The term “suspension of disbelief” was first coined by the poet Samuel Taylor Coleridge in 1817. Coleridge asked readers to allow a “willing suspension of disbelief,” so they might better engage with his fantastical poems.
Of course, we have all done this when reading a good book or watching a movie. Often, the difference between a positive or negative review is whether the critic was persuaded to suspend their disbelief. But even as we are persuaded to do this, no one really thinks that Superman can fly, or that Dr. Frankenstein was able to bring a corpse back to life. Rather, for the sake of being taken on the journey, we make a conscious decision to suspend critical thinking.
What we are less conscious of is the fact that we are often called upon to suspend our disbelief when it comes to how we view the real world. For example, who has ever actually witnessed the spontaneous generation of life from non-living matter? The fact that this has never been observed begs the question, what’s the difference between this “story” and the tale of Frankenstein’s life-imparting lightning strike?
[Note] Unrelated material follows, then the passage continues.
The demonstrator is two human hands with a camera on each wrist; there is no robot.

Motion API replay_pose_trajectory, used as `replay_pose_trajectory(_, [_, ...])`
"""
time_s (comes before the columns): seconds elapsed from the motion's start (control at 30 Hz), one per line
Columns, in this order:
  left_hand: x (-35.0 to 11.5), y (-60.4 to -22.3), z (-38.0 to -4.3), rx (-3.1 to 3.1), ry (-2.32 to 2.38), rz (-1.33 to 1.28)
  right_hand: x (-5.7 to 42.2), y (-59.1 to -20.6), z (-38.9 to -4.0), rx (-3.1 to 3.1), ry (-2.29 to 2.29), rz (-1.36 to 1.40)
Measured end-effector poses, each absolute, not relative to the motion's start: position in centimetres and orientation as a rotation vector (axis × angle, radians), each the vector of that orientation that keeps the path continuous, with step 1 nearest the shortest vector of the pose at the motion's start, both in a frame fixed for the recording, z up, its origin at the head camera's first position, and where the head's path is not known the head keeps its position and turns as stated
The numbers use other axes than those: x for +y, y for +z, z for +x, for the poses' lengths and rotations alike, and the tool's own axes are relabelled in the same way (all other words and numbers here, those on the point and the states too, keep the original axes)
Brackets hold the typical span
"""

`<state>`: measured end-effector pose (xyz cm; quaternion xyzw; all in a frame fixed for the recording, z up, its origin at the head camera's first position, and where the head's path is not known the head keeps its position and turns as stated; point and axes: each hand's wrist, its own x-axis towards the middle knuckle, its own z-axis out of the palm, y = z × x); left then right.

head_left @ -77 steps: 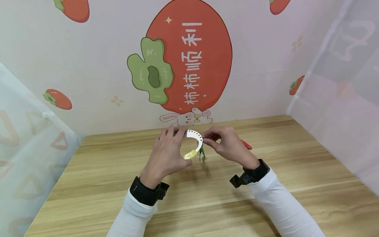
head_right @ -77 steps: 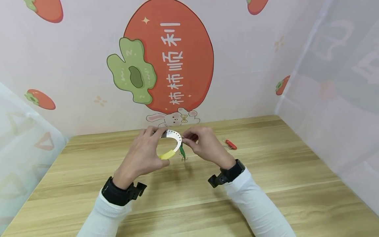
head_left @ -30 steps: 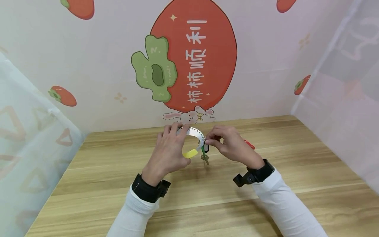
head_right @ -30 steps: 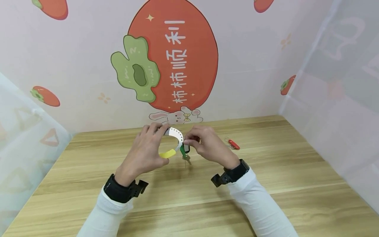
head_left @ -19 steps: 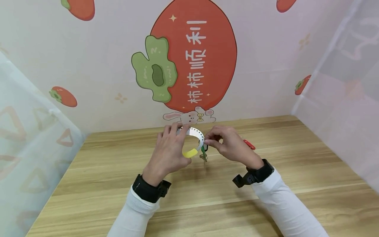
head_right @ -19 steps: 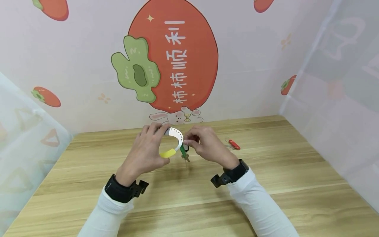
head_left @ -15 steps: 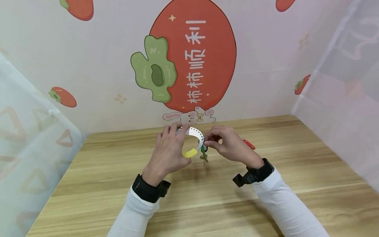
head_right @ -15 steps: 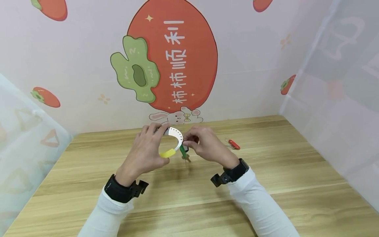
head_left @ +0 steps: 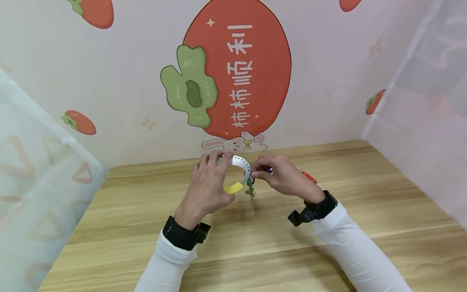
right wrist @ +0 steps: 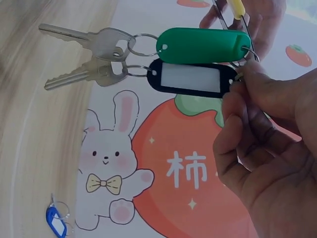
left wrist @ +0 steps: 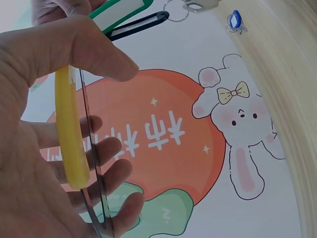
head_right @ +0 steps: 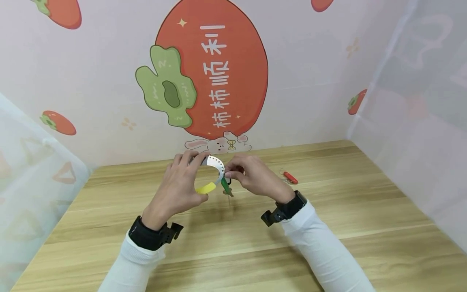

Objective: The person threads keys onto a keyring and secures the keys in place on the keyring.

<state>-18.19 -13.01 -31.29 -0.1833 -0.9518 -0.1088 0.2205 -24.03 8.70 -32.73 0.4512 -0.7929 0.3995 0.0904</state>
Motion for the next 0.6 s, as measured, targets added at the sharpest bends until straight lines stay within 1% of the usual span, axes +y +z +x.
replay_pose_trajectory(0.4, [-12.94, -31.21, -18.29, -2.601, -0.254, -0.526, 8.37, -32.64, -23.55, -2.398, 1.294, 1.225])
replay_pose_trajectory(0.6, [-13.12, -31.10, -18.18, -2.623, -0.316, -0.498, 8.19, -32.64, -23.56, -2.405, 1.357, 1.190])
As far as we have been able to determine, the one is just as improbable as the other. At least Frankenstein’s effort had an intelligent agent behind it while the story we have been told is totally dependent on a chance occurrence. Yet, we consider one a fantasy while the other is touted as a fact.
The greatest minds in the world, combined with all of today’s advances in science and technology, don’t begin to know how to breathe life into non-living material. It’s not just that it’s difficult to do, it’s that we have discovered it to be beyond the realm of possibility. By any definition, such an event, however it happened, would be a miracle. And yet, without blinking an eye, we have suspended our disbelief and have accepted that it was blind, unguided chance that produced life. Modern science has asked us to allow a “willing suspension of disbelief,” so that we might better engage in their fantastical theories about reality, and we have complied.
We don’t typically suspend our critical thinking to no benefit, so why have we been willing to do this? What is the pay-off? We have turned our critical facilities off and accepted an inadequate explanation for the inexplicable so that we might avoid the implications of the inexplicable. We have suspended our critical thinking in order to embrace a narrative that leaves God out of the picture. In the face of the miraculous, instead of awe, we have chosen suspended disbelief.
"For ever since the world was created, people have seen the earth and sky. Through everything God made, they can clearly see his invisible qualities—his eternal power and divine nature. So they have no excuse for not knowing God" (Romans 1:20, NLT).